Dr. Stuart Wright, Senior Scientist, EDAX

It has been an interesting experience to build our OIM Matrix™ software package. As you may know, OIM Matrix is partially a front-end user interface to the EMsoft package developed by Professor Marc De Graef’s group at Carnegie Mellon University to make it convenient to use within the framework of OIM Analysis™. I have learned a lot in the process and am grateful for Marc’s patience with my many questions. Will Lenthe recently joined the EBSD group at EDAX. Will worked as a Post-Doc in Marc’s group, and his additional insights have been invaluable as we are striving to build the second generation of OIM Matrix. It will be easier to use, more robust, and provide some significant speed gains.

While our initial focus for OIM Matrix was on helping users improve the indexing of EBSD patterns from difficult-to-index materials, I’ve been surprised by how useful it has been for testing our software. It has also helped us in developing some of our new features. Having well-simulated patterns for known orientations and EBSD/SEM geometries is very helpful.

I used OIM Matrix for a study on feldspars. According to Wikipedia:

“Feldspars are a group of rock-forming aluminum tectosilicate minerals containing sodium, calcium, potassium, or barium. The most common members of the feldspar group are the plagioclase (sodium-calcium) feldspars and the alkali (potassium-sodium) feldspars. Feldspars make up about 60% of the Earth’s crust and 41% of the Earth’s continental crust by weight.”

Given that feldspars are relatively common, we are frequently asked to help index them. They are difficult, as a poster at the 2019 Quantitative Microanalysis (QMA) conference detailed [1]. I thought it might be interesting to see what we could learn about the limits of EBSD in characterizing these materials. I won’t give you all that we learned in that little study, but what I thought was an interesting snapshot. Figure 1 shows a phase diagram for the feldspar group of minerals.

To start, I looked in the American Mineralogist Crystal Structure Database (AMCSD) for all the relevant entries I could find. There are a lot of variants. Here is a table:

I enjoy seeing pattern simulation results, but producing 149 master patterns [2] would take more patience than I have (each master pattern calculation can take several hours for these low-symmetry materials). So, I selected one entry for each mineral type. I tried to find one that seemed most representative of all the other entries in the set. After calculating the eight master patterns, I simulated one individual pattern at the same orientation for each mineral, as shown in Figure 2. Note that they are all similar, with the most deviation coming from the anorthite and sanidine end members of the series.
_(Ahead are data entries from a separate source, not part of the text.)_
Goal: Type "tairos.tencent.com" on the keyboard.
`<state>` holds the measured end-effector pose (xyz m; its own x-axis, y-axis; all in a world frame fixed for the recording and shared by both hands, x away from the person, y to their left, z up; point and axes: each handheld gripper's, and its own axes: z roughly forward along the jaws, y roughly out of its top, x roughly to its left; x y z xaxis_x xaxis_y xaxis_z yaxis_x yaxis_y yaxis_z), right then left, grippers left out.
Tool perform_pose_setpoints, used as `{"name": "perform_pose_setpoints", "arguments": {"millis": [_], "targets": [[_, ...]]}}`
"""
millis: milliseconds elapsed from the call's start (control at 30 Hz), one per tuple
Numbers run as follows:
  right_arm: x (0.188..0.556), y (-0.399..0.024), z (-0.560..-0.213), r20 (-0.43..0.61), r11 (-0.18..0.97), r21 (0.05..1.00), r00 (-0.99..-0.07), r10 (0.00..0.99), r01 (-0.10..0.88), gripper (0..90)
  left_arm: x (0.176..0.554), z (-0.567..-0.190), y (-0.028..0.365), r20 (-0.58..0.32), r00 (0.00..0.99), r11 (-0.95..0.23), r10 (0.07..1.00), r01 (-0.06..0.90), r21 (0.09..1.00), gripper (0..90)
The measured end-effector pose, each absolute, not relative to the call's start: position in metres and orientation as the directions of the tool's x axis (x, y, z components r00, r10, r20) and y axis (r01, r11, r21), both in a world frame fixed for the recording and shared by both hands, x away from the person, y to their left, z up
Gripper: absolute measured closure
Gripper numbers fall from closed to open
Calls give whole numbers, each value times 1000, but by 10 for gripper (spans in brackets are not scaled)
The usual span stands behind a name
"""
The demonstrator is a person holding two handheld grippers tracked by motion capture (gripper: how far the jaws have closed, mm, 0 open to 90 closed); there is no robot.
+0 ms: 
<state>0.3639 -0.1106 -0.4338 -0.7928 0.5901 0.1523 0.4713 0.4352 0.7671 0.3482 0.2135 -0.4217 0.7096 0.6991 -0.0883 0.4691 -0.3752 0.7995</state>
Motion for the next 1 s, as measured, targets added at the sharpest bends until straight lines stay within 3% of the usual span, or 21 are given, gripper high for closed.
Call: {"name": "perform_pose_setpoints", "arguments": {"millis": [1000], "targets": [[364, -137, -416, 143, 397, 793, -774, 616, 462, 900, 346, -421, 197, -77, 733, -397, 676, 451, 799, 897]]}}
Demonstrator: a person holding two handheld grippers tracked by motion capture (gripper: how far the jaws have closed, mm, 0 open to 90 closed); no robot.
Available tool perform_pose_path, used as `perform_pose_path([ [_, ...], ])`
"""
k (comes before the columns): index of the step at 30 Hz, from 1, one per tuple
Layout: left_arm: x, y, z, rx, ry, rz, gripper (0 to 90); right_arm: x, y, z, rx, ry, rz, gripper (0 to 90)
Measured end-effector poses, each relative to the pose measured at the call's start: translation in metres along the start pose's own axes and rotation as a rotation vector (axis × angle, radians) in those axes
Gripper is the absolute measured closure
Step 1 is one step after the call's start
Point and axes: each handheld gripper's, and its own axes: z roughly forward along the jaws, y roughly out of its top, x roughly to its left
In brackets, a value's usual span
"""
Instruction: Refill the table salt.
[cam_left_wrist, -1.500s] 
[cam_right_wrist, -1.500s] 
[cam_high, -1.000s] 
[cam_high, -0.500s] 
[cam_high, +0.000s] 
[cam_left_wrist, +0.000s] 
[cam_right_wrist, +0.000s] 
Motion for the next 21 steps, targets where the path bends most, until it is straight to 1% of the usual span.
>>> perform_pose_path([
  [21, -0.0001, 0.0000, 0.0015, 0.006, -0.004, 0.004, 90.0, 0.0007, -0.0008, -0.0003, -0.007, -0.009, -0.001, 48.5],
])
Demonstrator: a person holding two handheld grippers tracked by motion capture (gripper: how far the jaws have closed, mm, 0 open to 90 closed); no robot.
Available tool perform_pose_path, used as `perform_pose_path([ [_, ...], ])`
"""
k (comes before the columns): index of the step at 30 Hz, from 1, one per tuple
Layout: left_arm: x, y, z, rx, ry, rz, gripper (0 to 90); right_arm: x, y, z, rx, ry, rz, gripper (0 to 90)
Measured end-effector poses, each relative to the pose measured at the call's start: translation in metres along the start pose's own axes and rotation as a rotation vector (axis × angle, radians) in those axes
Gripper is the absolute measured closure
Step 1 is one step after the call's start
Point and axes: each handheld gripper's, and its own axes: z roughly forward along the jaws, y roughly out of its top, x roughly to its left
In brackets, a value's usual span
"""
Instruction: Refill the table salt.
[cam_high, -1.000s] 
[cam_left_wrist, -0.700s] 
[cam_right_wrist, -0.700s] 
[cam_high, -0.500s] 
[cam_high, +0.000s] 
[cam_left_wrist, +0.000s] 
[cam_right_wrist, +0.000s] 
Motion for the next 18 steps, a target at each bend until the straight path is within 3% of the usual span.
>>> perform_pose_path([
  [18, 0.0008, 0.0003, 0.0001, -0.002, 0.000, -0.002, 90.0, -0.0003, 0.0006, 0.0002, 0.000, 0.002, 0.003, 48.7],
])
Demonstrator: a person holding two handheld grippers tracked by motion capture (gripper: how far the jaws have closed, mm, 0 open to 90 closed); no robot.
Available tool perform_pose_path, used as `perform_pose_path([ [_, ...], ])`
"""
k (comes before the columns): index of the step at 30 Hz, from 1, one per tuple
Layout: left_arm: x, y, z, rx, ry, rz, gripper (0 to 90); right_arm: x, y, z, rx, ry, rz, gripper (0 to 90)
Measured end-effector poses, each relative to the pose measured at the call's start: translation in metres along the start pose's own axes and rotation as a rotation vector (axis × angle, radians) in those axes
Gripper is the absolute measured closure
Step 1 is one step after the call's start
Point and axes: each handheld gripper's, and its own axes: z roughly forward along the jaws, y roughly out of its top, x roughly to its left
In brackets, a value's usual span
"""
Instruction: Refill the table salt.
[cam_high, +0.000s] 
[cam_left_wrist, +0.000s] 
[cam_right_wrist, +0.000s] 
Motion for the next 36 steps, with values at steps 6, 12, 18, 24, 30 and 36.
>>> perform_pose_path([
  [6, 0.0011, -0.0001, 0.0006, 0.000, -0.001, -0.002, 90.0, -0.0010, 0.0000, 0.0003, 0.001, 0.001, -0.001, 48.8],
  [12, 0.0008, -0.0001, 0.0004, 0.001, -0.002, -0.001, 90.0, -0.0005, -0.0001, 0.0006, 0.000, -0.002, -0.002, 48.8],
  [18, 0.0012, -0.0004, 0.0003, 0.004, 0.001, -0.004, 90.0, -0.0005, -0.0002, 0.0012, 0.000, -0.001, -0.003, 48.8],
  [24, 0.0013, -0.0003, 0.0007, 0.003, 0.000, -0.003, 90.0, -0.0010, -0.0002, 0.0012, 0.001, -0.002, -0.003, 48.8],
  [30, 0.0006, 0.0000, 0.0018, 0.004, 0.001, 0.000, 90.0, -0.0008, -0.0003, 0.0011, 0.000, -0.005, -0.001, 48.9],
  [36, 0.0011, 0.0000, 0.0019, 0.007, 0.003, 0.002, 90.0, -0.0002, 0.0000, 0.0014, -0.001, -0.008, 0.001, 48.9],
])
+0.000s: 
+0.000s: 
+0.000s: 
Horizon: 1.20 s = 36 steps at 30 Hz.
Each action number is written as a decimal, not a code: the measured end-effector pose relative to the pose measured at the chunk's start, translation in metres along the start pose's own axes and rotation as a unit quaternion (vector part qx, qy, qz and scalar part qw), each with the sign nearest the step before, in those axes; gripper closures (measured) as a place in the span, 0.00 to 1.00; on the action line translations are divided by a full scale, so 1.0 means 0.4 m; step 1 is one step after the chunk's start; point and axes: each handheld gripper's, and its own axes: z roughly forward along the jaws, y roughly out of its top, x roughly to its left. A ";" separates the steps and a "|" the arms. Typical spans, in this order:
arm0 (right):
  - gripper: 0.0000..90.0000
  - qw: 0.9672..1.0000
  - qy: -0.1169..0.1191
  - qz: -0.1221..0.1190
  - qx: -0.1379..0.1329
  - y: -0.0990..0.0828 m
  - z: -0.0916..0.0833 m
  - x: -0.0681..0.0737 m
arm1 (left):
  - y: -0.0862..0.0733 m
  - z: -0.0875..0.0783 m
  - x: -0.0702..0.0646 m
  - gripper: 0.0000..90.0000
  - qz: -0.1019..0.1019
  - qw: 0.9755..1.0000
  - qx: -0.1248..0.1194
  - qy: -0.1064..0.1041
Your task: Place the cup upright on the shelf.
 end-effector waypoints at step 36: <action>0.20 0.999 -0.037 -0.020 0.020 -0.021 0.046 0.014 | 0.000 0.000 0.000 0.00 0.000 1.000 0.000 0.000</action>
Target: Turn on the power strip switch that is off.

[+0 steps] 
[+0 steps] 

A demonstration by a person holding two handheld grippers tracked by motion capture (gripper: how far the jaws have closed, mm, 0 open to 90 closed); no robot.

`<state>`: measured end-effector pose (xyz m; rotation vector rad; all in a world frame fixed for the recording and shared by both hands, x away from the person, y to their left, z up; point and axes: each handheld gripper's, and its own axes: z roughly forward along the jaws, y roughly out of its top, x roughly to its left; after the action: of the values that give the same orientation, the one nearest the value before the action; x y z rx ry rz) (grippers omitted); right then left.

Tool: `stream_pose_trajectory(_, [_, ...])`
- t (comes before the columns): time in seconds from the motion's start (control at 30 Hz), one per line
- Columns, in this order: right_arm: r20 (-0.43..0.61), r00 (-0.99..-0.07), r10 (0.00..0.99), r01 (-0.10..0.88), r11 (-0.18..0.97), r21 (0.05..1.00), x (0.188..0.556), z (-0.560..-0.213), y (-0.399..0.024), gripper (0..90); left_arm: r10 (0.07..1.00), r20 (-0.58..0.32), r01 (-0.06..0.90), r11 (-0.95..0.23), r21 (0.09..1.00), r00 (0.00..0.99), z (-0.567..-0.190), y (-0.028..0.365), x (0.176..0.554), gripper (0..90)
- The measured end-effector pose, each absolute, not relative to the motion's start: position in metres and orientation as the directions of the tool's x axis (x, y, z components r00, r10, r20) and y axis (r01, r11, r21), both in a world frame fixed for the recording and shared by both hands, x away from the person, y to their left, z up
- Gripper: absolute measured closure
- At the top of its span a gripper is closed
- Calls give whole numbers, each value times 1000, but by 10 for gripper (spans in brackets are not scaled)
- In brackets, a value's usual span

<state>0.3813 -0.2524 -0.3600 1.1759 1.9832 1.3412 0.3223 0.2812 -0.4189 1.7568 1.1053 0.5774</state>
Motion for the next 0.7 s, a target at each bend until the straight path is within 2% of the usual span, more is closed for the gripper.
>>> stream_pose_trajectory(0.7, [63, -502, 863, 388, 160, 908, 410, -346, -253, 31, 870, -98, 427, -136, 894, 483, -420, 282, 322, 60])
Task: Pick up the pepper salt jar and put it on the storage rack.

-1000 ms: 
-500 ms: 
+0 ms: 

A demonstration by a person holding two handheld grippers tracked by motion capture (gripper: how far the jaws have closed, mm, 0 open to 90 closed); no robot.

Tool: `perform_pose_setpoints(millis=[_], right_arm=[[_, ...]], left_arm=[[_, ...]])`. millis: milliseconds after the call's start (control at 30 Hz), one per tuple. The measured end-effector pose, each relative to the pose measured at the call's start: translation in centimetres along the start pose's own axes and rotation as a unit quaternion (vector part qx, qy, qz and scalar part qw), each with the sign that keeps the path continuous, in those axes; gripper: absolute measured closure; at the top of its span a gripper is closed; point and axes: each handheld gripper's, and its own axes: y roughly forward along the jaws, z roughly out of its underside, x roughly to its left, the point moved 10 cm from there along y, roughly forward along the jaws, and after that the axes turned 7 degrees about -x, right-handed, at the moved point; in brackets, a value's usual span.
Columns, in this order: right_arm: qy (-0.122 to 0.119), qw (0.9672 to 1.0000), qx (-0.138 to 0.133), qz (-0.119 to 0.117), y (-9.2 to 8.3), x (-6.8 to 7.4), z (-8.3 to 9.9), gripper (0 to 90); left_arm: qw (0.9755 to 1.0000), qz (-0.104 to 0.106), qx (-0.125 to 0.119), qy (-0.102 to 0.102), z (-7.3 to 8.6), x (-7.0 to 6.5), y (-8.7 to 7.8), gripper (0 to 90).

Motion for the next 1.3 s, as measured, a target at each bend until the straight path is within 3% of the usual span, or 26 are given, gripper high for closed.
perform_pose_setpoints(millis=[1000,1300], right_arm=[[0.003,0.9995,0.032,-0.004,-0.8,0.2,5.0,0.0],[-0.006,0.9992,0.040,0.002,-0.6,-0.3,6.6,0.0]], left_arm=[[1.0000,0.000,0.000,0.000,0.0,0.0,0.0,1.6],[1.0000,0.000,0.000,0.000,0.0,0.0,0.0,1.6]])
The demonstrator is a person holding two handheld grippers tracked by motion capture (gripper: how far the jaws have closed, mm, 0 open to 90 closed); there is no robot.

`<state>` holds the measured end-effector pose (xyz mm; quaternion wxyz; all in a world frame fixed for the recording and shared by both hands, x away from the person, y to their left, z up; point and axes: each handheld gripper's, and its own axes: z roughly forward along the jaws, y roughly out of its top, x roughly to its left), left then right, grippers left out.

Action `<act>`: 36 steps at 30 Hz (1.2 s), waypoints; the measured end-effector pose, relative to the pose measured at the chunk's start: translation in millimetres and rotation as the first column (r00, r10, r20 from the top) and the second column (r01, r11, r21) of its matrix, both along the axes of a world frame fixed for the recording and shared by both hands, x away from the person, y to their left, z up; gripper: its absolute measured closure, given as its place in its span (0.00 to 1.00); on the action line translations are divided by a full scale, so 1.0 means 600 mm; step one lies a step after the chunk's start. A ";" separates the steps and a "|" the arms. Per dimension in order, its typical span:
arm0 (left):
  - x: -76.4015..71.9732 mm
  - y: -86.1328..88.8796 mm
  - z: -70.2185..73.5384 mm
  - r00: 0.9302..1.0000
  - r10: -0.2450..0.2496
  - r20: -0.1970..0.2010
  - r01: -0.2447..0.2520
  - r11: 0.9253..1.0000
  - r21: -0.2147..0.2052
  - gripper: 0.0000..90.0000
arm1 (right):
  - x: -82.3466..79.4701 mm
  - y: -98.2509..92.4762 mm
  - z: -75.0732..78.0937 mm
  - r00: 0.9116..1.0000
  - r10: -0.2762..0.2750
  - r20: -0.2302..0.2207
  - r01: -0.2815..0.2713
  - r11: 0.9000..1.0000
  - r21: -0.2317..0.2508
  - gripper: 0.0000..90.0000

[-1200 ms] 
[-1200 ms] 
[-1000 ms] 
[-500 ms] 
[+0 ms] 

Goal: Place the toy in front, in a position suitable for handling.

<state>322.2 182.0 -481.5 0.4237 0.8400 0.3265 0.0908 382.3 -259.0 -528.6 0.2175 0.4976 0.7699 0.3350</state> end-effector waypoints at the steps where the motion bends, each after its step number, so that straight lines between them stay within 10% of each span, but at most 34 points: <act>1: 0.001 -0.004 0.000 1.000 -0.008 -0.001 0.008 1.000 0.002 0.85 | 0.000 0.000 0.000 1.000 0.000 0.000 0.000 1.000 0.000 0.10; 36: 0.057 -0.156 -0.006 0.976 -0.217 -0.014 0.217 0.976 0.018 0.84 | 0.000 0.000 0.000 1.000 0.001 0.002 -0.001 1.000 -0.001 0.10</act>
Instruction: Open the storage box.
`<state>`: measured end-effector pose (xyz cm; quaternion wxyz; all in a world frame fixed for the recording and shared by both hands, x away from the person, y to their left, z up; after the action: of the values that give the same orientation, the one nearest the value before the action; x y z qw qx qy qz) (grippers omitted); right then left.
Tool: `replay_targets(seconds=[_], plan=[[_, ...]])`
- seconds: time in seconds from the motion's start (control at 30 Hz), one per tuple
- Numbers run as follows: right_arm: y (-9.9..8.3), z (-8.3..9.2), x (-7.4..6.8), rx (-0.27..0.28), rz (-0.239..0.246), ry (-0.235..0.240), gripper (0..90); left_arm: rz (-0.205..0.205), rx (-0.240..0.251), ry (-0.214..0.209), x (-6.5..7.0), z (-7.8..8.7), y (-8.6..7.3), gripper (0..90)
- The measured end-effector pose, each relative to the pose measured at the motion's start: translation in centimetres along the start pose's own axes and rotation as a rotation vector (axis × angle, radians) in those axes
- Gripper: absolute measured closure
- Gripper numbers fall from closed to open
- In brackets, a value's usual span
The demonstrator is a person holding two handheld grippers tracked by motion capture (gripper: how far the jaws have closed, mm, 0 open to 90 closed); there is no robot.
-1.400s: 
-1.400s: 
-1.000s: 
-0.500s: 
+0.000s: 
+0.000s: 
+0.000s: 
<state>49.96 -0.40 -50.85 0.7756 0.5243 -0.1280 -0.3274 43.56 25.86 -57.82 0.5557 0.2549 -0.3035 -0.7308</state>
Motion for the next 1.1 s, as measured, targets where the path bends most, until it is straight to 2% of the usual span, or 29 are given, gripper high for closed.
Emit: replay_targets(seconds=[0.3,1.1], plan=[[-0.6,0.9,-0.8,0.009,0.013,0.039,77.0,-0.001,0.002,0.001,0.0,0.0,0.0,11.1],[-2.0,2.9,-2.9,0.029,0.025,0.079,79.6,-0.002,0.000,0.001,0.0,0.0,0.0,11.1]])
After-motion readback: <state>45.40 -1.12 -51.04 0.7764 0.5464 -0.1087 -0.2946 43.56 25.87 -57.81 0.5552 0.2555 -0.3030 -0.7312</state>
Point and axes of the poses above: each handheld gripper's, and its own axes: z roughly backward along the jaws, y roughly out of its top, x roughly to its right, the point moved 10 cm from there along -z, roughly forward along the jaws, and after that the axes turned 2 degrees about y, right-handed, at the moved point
To quantify the differences, I calculated the normalized dot-products [3] for all pattern pairs to get the following table. A value of “1” indicates the patterns are identical. As expected by the initial observation, the biggest difference is the sanidine to albite pair of patterns.

Of course, the next step would be to see how this holds up to experimental patterns and dictionary indexing [4]. I hope to eventually do this with samples Professor Rudy Wenk of Stanford University kindly gave me. Rudy has been one of the major contributors to the entries in the AMCSD for feldspars.

There was one more virtual experiment I thought would be interesting. I wanted to ascertain how much the chemical species in the feldspar series influenced the patterns. To do this, I created an average structure instead of using the lattice parameters for each feldspar. I then populated these structures with atoms to maintain the chemical composition ratios specified for each series. A master pattern for each ideal structure was calculated. Three hundred forty patterns were simulated uniformly, covering orientation space with a spacing of approximately 30° between orientations. The average normalized dot products were calculated for each pattern against the albite pattern at the same orientation. Figure 3 shows the results.

Clearly, the dot products are all very near 1, indicating that the differences in the simulated patterns due to chemical composition are small for these chemical species. This suggests that coupling EBSD with EDS is critical when trying to differentiate the different feldspar minerals. While this small study has not changed the world of feldspar indexing, it has, at least, been a stimulating study of simulating for me.

[1] B Schneider, and J Fournelle (2019) “Using Quantitative and Qualitative Analysis to Confirm Phase Identities for Large Area EBSD Mapping of Geological Thin Sections” Poster at Microanalysis Society Topical Conference: Quantitative Microanalysis, University of Minnesota, Minneapolis MN, June 2019.

[2] PG Callahan, and M De Graef (2013) “Dynamical electron backscatter diffraction patterns. Part I: Pattern simulations” Microscopy and Microanalysis, 19, 1255-1265.

[3] S Singh, and M De Graef (2016) “Orientation sampling for dictionary-based diffraction pattern indexing methods” Modelling and Simulation in Materials Science and Engineering, 24, 085013.

[4] K Marquardt, M De Graef, S Singh, H Marquardt, A Rosenthal, and S Koizuimi (2019) “Quantitative electron backscatter diffraction (EBSD) data analyses using the dictionary indexing (DI) approach: Overcoming indexing difficulties on geological materials” American Mineralogist: Journal of Earth and Planetary Materials, 102, 1843-1855.